Au cours du mois qui a suivi l'annonce par le président Donald Trump de la signature d'un accord de cessez-le-feu à Gaza dans les jours suivants, la situation dans la bande de Gaza s'est aggravée de jour en jour. Le blocus total imposé par Israël le 2 mars, lorsque le Premier ministre Benjamin Netanyahu a unilatéralement abandonné l'accord de cessez-le-feu de janvier, a atteint un stade où il est devenu quotidien de voir des Palestiniens émaciés, y compris de jeunes enfants, rendre leur dernier souffle. Israël, avec le soutien total de l'administration Trump, sabote une fois de plus les négociations en vue d'un accord de cessez-le-feu qui permettrait de libérer dix otages israéliens encore en vie – la moitié du nombre estimé à Gaza – et de rétablir l'approvisionnement en nourriture, en médicaments et en produits de première nécessité.

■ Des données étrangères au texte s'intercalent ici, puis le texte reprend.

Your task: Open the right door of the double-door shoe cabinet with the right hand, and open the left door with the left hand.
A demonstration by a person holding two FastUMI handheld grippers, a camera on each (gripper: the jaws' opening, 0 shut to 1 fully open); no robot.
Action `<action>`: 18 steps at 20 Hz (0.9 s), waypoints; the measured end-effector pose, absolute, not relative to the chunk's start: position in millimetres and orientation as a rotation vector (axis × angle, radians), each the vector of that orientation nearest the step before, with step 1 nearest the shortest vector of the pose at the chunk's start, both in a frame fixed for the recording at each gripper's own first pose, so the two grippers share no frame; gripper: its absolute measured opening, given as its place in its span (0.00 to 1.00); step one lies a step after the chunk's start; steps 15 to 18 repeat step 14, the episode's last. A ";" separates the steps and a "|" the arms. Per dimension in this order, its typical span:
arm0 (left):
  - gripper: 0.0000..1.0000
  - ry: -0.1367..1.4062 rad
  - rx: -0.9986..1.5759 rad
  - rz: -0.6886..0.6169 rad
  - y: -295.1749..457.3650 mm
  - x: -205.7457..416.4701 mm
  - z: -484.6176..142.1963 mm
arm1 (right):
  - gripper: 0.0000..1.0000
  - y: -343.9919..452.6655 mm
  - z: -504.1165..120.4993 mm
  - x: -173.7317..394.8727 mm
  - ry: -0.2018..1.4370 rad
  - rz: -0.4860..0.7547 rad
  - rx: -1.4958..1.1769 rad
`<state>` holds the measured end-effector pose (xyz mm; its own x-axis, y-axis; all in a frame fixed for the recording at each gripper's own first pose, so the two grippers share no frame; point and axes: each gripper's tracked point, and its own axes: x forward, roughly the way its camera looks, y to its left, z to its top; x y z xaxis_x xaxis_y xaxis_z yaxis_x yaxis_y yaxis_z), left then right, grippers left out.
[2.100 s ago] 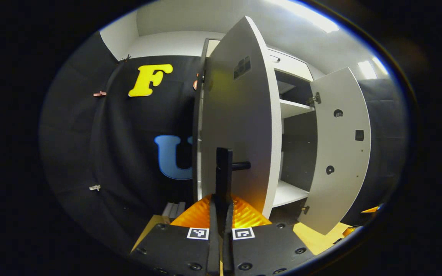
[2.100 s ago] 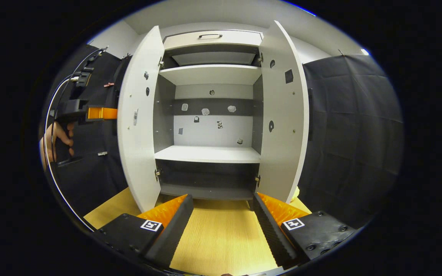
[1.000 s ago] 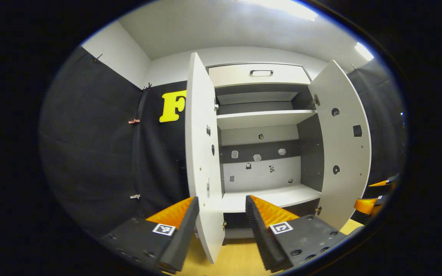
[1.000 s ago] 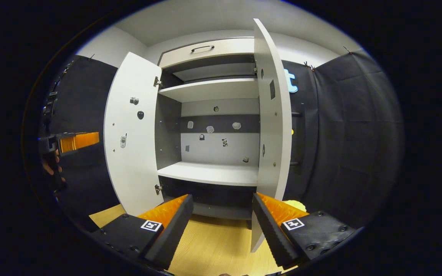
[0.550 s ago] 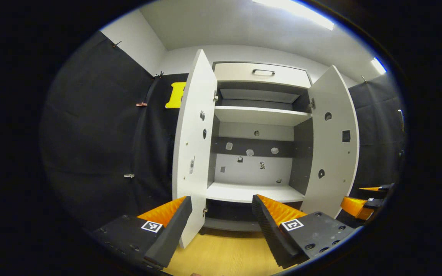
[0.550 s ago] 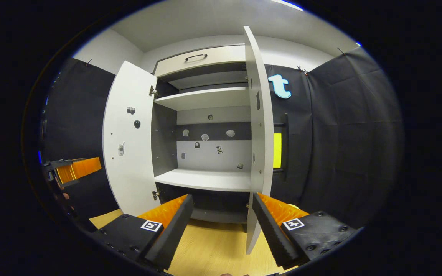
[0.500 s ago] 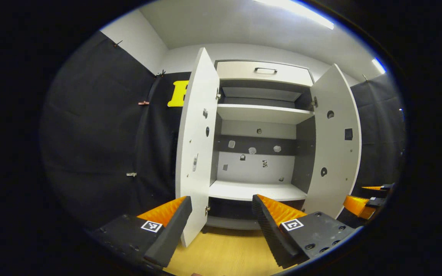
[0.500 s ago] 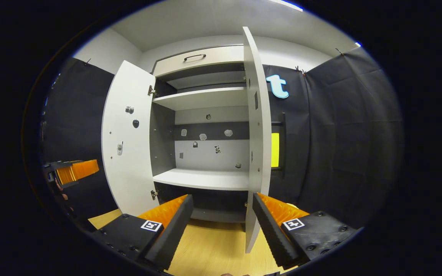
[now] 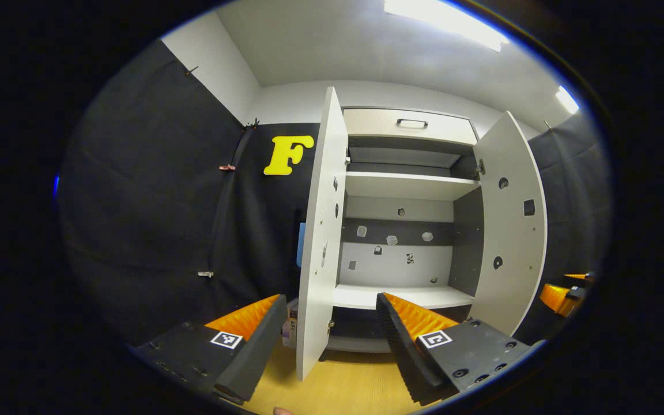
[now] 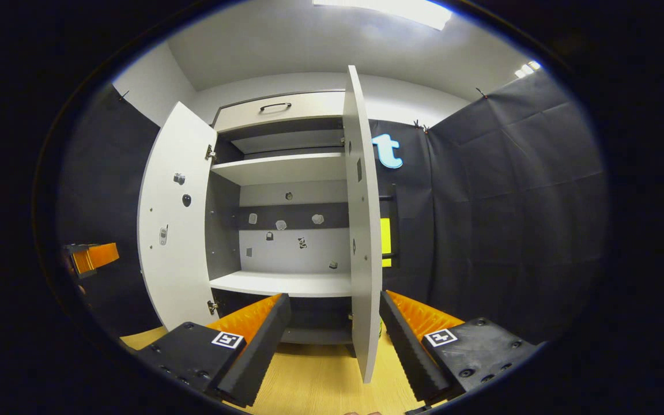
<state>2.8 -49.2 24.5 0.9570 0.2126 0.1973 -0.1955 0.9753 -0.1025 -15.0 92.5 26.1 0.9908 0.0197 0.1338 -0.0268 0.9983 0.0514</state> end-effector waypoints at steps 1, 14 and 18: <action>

Netanyahu, enhardi, envisagerait désormais une escalade significative des opérations militaires israéliennes à l'intérieur de Gaza. La question de savoir si cette menace est réelle ou s'il s'agit d'une tactique visant à accroître la pression sur le Hamas reste ouverte. Ce qui est certain, c'est qu'Israël affame délibérément la population de la bande de Gaza tout en poursuivant sa campagne de bombardements qui réduit tout en cendres.

« Chaque jour, [les Palestiniens] sont confrontés à un crime de notre époque – à savoir des meurtres délibérés par bombardements et famine – dont les effets touchent désormais même les deux prisonniers [israéliens] que l'on voit sur les photos souffrir de la faim, tout comme les deux millions de membres de notre peuple », a déclaré Hamdan. Le fait que le monde ait permis à Israël de mener ce siège et ce génocide sans relâche pendant près de deux ans, a-t-il ajouté, « restera un témoignage – et une marque de honte – sur le front de tous ceux qui soutiennent ou collaborent avec l'occupation dans ses crimes, ainsi que de ceux qui restent silencieux ou n'agissent pas pour les arrêter et tenir les auteurs responsables ».